You can multiply the tension by adding more comments from people who say it can’t be done, it’s too expensive, are you sure you want to do this, etc. These are quick one-liners and can be as simple as your friends or family chiming in to suggest this thing you’re about to do can’t or shouldn’t be done. “This is gonna take weeks and your deadline is 7 days away. Are you sure you wanna do this?”

These can be the same thoughts the viewer has, reminding the audience of how big the stakes are. It keeps the audience engaged by using other people’s reactions to build out the story.

Show the Setbacks

Next, you might add in someone mishaps, mistakes, and things that go wrong throughout the video. You’re trying to make this thing happen, but it’s not smooth sailing. There are problems. You may not succeed.

Matthew shows something going wrong every minute or two in his videos. This creates even more tension because the viewer doesn’t know if he’ll be successful.

Ramp Up the Pace

Matthew shows how frantically he and his team are working to get his latest challenge done. “We’ve been painting for three hours, and so far, we’ve only done 10 boxes, and we still haven’t put the stencil on.”

Even if in real life you can do something at a leisurely pace, you don’t want it to look that way in your video. Your back is against the wall, the deadline is looming, people say you can’t do it, things are going wrong… feel the tension? Your viewer is riveted to their screen.

Use fast-paced editing. Matthew does a cut every second or two, switching between cameras, aerial shots, action and voiceovers. The video is never allowed to get boring.

There’s non-stop action and the viewer can’t take their eyes off of it.

Thumbnails Are Everything

In copywriting they tell you that your sales page is only as good as your headline. If your reader isn’t grabbed by your headline, you’ve lost them. Thumbnails are the same. If your viewer doesn’t get sucked in by your thumbnail, they will never click on it and watch your video.

Your thumbnail is competing with every other thumbnail on the page. It has got to stand out, stand apart and be intriguing enough for people to want to immediately click on it.

When creating his thumbnail style, Matthew looked at the thumbnails of super successful videos with millions of views in his niche. He didn’t copy them, but he did borrow the concepts.
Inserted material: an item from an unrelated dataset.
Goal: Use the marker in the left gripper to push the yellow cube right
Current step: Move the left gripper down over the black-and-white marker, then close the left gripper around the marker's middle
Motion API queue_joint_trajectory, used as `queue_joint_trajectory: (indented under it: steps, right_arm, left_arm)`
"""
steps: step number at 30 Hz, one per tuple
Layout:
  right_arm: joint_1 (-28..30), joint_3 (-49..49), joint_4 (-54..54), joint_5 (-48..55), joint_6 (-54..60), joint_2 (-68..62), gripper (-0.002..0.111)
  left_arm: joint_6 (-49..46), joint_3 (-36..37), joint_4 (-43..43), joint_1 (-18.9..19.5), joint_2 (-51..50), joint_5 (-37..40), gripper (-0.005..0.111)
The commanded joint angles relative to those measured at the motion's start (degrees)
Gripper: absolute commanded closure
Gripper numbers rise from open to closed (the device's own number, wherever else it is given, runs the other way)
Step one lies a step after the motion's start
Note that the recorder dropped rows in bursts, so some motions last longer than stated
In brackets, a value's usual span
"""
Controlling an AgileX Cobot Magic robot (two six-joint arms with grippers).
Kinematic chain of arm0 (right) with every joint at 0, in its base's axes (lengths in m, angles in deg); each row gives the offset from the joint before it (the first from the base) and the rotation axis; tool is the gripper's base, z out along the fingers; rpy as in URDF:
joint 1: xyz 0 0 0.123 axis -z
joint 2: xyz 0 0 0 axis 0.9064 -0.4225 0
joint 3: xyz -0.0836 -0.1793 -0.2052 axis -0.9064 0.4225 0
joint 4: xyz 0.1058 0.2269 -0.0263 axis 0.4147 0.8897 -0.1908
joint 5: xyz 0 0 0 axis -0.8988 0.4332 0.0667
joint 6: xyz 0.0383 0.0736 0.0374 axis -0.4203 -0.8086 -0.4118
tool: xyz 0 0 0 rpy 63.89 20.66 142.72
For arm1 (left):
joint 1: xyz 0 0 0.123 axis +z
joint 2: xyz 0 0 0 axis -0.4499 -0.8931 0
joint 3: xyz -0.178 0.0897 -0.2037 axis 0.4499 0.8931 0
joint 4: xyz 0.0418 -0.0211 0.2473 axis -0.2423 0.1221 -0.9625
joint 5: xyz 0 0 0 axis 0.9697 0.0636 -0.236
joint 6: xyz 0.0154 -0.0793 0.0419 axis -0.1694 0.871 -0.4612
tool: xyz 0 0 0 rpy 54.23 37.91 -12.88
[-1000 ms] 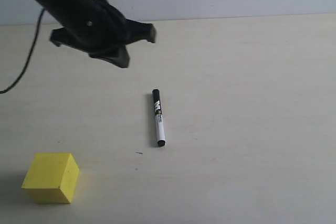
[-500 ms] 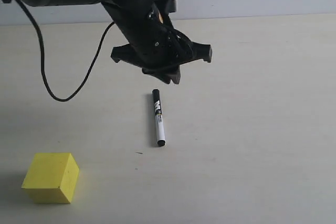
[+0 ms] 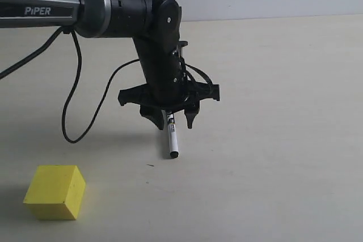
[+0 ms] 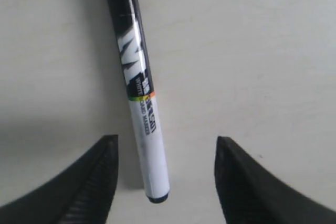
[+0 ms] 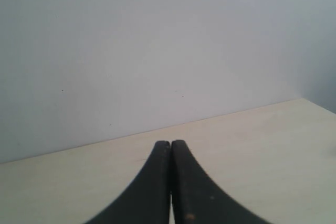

The key is to take what works and adapt it into your own style.

If you’re just starting out on YouTube and no one knows you yet, then the dominant subject in the thumbnail shouldn’t be your face. Keep the focus on the subject or the celebrity the video is about.

In his thumbnails, Matthew gives some sort of action, such as appearing to run away from a stationary object. It creates interest. Keep in mind that a great thumbnail portrays the story of the video.

Use vibrant colors in your thumbnail to stop people from scrolling by. Keep the thumbnails simple and uncluttered, too. If possible, show something extreme.

You might use Canva to create your thumbnails. Always be noticing the thumbnails of super successful videos and taking notes on why they work. And when you hit upon a style that works, continue to use that same style for continuity.

Going viral is as much a science as it is luck. Follow these steps for your next videos and I can almost guarantee you’ll get far more views and subscribers than ever before.